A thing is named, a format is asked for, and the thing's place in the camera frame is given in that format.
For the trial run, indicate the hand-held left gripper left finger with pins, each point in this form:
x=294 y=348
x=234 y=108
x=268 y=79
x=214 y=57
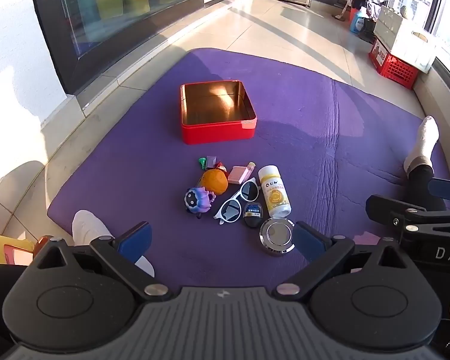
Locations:
x=135 y=238

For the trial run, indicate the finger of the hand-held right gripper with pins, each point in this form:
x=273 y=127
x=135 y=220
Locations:
x=444 y=188
x=386 y=208

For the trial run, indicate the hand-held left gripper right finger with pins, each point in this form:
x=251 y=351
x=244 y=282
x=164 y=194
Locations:
x=309 y=240

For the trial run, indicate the round silver tin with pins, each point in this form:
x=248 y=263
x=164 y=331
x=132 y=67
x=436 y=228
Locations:
x=276 y=236

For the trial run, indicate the white bottle with yellow label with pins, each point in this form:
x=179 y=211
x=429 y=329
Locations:
x=273 y=195

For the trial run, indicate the small black floss case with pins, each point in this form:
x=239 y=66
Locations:
x=253 y=215

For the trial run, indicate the purple cartoon figure toy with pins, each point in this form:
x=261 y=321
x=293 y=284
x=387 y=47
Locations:
x=198 y=200

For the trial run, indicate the white sunglasses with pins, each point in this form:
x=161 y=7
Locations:
x=249 y=191

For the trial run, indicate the orange fruit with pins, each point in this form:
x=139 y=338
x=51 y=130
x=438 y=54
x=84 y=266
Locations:
x=215 y=182

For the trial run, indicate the red tin box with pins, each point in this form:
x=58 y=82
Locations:
x=217 y=131

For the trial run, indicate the person's right leg black trousers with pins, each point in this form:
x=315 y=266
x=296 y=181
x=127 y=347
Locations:
x=420 y=180

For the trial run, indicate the person's leg black trousers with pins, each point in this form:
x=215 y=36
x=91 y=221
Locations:
x=420 y=180
x=0 y=288

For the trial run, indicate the person's left foot white sock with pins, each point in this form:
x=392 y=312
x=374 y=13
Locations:
x=90 y=227

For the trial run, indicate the person's foot white sock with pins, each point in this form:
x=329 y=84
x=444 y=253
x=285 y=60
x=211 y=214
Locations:
x=423 y=138
x=90 y=227

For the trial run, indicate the person's right foot white sock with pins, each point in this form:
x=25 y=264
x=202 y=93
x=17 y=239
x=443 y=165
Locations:
x=423 y=138

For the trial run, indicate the pink lip balm tube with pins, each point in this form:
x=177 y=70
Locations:
x=251 y=165

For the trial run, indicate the purple floor mat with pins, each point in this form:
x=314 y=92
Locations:
x=303 y=138

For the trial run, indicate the small green plastic piece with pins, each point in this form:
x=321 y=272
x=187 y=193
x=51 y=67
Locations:
x=202 y=162

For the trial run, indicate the red snack packet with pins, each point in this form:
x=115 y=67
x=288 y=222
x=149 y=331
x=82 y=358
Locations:
x=220 y=165

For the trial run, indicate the red plastic crate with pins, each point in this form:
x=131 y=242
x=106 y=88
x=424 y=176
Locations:
x=393 y=69

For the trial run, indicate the person's left leg black trousers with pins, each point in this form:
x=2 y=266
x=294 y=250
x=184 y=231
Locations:
x=0 y=288

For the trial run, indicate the white cardboard box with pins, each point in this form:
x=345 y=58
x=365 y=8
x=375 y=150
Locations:
x=405 y=37

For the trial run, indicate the blue detergent bottle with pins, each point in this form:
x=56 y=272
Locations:
x=357 y=22

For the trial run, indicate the pile of clothes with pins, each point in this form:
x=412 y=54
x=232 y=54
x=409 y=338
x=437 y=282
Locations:
x=377 y=5

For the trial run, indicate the sliding glass door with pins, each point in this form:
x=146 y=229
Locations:
x=116 y=15

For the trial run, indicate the dark window frame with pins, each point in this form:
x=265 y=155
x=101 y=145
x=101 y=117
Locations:
x=435 y=11
# # # #
■ AIM OF THE EXERCISE:
Could the listing above be transcribed exactly, with the pictures left out?

■ EXERCISE SOLUTION:
A thing is named, a format is asked for, and the thing's place in the camera frame is given in that format.
For the trial run, indicate the hand-held left gripper left finger with pins, each point in this form:
x=294 y=348
x=234 y=108
x=268 y=79
x=214 y=57
Locations:
x=135 y=238

For the trial run, indicate the finger of the hand-held right gripper with pins, each point in this form:
x=273 y=127
x=135 y=220
Locations:
x=444 y=188
x=386 y=208

For the trial run, indicate the hand-held left gripper right finger with pins, each point in this form:
x=251 y=351
x=244 y=282
x=164 y=194
Locations:
x=309 y=240

For the trial run, indicate the round silver tin with pins, each point in this form:
x=248 y=263
x=164 y=331
x=132 y=67
x=436 y=228
Locations:
x=276 y=236

For the trial run, indicate the white bottle with yellow label with pins, each point in this form:
x=179 y=211
x=429 y=329
Locations:
x=273 y=195

For the trial run, indicate the small black floss case with pins, each point in this form:
x=239 y=66
Locations:
x=253 y=215

For the trial run, indicate the purple cartoon figure toy with pins, each point in this form:
x=261 y=321
x=293 y=284
x=387 y=47
Locations:
x=198 y=200

For the trial run, indicate the white sunglasses with pins, each point in this form:
x=161 y=7
Locations:
x=249 y=191

For the trial run, indicate the orange fruit with pins, each point in this form:
x=139 y=338
x=51 y=130
x=438 y=54
x=84 y=266
Locations:
x=215 y=182

For the trial run, indicate the red tin box with pins, each point in this form:
x=58 y=82
Locations:
x=217 y=131

For the trial run, indicate the person's right leg black trousers with pins, each point in this form:
x=315 y=266
x=296 y=181
x=127 y=347
Locations:
x=420 y=180

For the trial run, indicate the person's leg black trousers with pins, each point in this form:
x=215 y=36
x=91 y=221
Locations:
x=420 y=180
x=0 y=288

For the trial run, indicate the person's left foot white sock with pins, each point in this form:
x=392 y=312
x=374 y=13
Locations:
x=90 y=227

For the trial run, indicate the person's foot white sock with pins, each point in this form:
x=329 y=84
x=444 y=253
x=285 y=60
x=211 y=214
Locations:
x=423 y=138
x=90 y=227

For the trial run, indicate the person's right foot white sock with pins, each point in this form:
x=25 y=264
x=202 y=93
x=17 y=239
x=443 y=165
Locations:
x=423 y=138

For the trial run, indicate the pink lip balm tube with pins, each point in this form:
x=177 y=70
Locations:
x=251 y=165

For the trial run, indicate the purple floor mat with pins, each point in this form:
x=314 y=92
Locations:
x=303 y=138

For the trial run, indicate the small green plastic piece with pins, each point in this form:
x=321 y=272
x=187 y=193
x=51 y=67
Locations:
x=202 y=162

For the trial run, indicate the red snack packet with pins, each point in this form:
x=115 y=67
x=288 y=222
x=149 y=331
x=82 y=358
Locations:
x=220 y=165

For the trial run, indicate the red plastic crate with pins, each point in this form:
x=131 y=242
x=106 y=88
x=424 y=176
Locations:
x=393 y=69

For the trial run, indicate the person's left leg black trousers with pins, each point in this form:
x=2 y=266
x=294 y=250
x=184 y=231
Locations:
x=0 y=288

For the trial run, indicate the white cardboard box with pins, each point in this form:
x=345 y=58
x=365 y=8
x=375 y=150
Locations:
x=405 y=37

For the trial run, indicate the blue detergent bottle with pins, each point in this form:
x=56 y=272
Locations:
x=357 y=22

For the trial run, indicate the pile of clothes with pins, each point in this form:
x=412 y=54
x=232 y=54
x=409 y=338
x=437 y=282
Locations:
x=377 y=5

For the trial run, indicate the sliding glass door with pins, each point in this form:
x=146 y=229
Locations:
x=116 y=15

For the trial run, indicate the dark window frame with pins, each point in this form:
x=265 y=155
x=101 y=145
x=101 y=117
Locations:
x=435 y=11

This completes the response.